Verschenen in: Food additives and contaminants. Pt. A, Chemistry, analysis, control, exposure & risk assessment
Paginering: Jaargang 3 (1986) nr. 2 pagina's 123-132
Jaar: 1986-04
Inhoud: Data are presented for the amino acid composition of Acacia polyacantha gum (0.37% N) and four sequential Smith-degradation (SD) products (0.72, 0.66, 0.72 and 1.0% N respectively). The molar polysaccharide/protein ratio in the gum (28:1) decreased to 9:1 in its fourth degradation product, which is a proteinaceous branched galactan; proline, hydroxyproline, aspartic acid, serine, threonine and leucine account for 80% of its amino acids. The first and fourth degradations eliminated large amounts of sugars but only small amounts of amino acids (molar ratios 112:1 and 75:1 for SD I and SD IV respectively).
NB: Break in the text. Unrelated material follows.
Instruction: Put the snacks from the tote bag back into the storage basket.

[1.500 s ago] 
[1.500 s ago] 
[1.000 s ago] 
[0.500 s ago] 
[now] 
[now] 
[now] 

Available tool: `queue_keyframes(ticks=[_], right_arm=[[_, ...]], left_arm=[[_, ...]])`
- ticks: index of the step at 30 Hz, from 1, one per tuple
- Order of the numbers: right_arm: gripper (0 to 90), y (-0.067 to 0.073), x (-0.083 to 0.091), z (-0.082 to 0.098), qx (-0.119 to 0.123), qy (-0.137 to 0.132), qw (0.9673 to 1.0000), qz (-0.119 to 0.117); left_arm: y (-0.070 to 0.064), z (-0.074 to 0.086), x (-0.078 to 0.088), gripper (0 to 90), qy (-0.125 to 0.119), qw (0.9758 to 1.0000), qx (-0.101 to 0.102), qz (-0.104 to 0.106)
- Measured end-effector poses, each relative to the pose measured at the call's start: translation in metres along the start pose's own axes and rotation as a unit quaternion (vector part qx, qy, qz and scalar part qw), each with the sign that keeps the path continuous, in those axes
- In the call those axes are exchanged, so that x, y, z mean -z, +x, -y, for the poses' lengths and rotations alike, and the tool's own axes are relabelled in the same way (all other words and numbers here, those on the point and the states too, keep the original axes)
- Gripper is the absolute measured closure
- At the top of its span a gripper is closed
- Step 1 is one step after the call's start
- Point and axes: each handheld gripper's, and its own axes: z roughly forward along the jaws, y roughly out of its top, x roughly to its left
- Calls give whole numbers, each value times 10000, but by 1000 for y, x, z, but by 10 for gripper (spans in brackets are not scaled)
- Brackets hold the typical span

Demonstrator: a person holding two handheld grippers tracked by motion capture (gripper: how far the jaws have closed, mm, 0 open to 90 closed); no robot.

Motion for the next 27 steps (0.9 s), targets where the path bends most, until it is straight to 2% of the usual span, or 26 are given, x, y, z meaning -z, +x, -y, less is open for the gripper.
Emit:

The second and third degradations eliminated higher molar proportions of amino acids together with all of the arabinose, rhamnose and uronic acids, and some of the galactose originally present (molar ratios for the sugars/amino acids eliminated= 14:1 and 16:1 for SD II and SD III respectively). Overall (four stages), 96.5% of the original polysaccharide but only 89% of the protein was eliminated. The proteinaceous enrichment of the galactan core largely involved proline, serine and threonine, but hydroxyproline and aspartic acid account for c. 30% of the amino acid content of the whole gum and each degradation product. An insight into the locations of proteinaceous material within the complex molecular structure of the gum has been gained.